ACTION ITEM: Across the listing that follows, establish how many lines contain the string "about" and provide that number by itself.

___ SOURCE INFORMATION ___

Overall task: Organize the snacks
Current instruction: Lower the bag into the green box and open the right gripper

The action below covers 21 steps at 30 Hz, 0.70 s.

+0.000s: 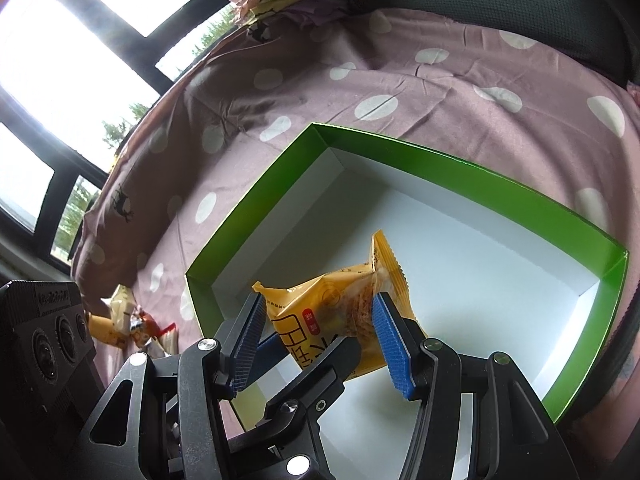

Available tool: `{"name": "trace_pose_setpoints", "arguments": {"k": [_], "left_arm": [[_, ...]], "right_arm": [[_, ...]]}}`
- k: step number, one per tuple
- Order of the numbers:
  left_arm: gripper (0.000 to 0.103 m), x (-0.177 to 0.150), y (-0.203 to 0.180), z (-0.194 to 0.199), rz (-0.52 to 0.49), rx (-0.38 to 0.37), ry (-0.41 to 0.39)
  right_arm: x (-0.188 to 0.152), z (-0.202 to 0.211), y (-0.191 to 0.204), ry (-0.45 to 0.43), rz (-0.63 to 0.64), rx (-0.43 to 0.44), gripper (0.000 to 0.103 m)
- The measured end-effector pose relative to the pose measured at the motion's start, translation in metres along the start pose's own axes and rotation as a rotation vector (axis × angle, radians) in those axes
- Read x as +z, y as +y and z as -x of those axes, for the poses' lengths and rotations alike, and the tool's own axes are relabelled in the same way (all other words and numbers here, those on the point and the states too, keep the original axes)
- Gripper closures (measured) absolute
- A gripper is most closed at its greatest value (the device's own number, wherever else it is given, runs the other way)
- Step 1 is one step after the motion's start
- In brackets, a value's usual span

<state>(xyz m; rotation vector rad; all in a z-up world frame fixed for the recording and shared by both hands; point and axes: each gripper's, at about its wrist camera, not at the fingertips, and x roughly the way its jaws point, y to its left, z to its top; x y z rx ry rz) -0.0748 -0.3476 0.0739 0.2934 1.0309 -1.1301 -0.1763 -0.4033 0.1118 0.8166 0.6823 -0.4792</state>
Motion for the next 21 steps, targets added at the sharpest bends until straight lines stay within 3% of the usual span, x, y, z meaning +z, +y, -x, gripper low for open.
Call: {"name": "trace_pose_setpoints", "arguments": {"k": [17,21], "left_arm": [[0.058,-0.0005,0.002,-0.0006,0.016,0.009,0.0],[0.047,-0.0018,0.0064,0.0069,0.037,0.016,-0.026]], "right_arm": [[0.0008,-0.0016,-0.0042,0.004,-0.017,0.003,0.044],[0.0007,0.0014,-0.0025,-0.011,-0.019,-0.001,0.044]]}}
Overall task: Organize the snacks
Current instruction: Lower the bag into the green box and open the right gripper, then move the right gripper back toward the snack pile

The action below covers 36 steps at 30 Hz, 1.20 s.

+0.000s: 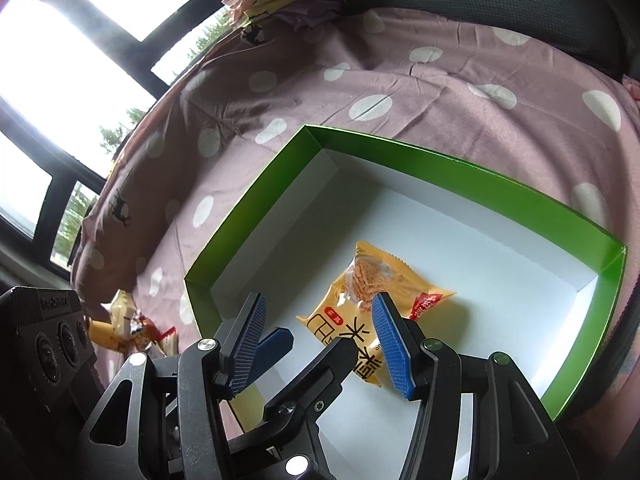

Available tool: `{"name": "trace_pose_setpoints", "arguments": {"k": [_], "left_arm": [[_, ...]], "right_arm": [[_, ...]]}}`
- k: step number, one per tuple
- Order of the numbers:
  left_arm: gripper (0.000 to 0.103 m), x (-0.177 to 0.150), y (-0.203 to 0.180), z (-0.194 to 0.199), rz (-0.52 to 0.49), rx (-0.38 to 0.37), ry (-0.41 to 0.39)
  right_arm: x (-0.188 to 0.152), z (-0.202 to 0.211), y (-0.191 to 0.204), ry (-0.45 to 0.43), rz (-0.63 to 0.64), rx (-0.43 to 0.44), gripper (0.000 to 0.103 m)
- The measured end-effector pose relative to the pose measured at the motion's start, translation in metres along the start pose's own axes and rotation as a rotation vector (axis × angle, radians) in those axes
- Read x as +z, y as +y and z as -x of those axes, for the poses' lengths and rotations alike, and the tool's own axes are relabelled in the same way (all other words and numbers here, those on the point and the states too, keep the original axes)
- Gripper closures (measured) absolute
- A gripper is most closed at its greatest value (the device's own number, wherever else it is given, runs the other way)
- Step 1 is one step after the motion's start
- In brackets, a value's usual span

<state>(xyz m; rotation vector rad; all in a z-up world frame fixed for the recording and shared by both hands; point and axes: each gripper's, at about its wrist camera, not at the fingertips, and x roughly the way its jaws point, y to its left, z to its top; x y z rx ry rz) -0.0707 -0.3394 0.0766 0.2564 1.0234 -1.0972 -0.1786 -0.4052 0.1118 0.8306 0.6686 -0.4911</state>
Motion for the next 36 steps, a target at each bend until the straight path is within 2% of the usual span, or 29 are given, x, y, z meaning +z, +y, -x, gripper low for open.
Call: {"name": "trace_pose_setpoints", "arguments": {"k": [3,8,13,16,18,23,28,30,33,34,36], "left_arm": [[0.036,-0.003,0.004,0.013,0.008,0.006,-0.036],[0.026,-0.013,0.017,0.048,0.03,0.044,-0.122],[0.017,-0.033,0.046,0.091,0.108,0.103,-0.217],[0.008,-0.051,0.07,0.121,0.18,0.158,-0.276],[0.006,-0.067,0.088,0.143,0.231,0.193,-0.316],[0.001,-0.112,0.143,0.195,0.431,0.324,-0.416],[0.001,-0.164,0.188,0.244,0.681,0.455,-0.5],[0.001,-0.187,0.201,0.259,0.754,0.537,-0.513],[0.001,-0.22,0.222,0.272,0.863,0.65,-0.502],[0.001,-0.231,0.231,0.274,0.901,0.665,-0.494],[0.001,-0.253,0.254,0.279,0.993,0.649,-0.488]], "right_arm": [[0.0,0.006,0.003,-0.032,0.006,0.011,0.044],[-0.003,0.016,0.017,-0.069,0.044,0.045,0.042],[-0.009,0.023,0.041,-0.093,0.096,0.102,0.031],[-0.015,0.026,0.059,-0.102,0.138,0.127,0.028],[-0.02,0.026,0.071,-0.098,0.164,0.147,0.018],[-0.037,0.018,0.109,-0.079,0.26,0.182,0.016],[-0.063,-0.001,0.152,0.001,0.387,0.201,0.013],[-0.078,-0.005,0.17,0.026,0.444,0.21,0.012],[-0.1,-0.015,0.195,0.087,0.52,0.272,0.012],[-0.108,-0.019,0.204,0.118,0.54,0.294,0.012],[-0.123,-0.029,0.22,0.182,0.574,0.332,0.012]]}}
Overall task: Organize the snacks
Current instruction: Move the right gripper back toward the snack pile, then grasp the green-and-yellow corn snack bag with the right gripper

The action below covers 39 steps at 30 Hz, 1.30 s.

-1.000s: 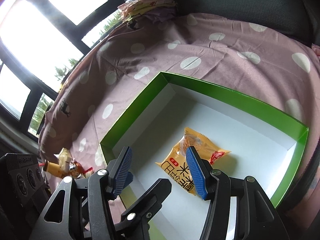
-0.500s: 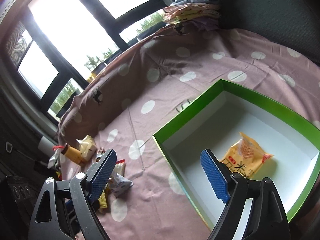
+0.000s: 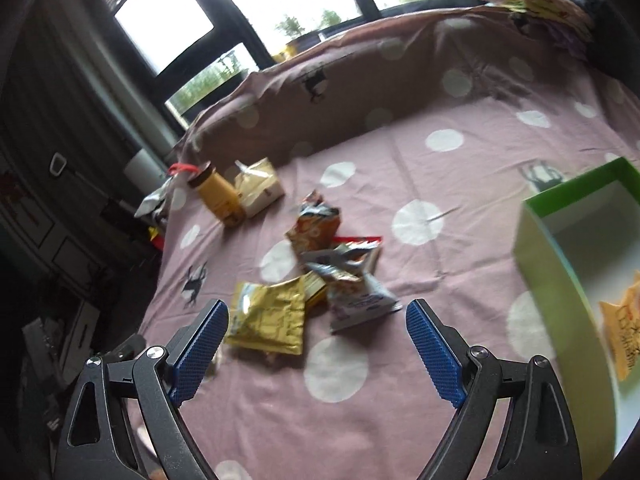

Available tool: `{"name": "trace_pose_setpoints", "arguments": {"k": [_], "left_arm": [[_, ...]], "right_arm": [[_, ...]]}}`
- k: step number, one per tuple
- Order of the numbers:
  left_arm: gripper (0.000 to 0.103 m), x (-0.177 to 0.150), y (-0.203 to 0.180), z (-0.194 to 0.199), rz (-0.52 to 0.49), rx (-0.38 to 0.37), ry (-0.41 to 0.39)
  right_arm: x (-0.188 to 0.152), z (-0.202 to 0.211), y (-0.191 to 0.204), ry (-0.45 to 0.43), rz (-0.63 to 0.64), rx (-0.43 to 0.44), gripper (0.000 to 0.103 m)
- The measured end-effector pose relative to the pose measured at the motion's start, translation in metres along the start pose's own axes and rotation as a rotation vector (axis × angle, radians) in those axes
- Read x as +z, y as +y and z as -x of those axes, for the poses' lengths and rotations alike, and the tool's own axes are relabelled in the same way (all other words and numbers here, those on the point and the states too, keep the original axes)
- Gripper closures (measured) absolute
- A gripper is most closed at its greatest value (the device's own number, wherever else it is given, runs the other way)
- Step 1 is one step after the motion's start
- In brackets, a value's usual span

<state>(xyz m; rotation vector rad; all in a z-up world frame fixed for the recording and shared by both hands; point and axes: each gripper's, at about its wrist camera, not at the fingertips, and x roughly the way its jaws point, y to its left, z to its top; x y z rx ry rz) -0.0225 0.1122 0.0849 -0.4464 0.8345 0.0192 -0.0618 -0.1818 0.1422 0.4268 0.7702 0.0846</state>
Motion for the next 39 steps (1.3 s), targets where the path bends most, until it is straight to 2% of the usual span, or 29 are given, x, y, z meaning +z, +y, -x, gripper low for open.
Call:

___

RESPONSE TO THE TASK: 3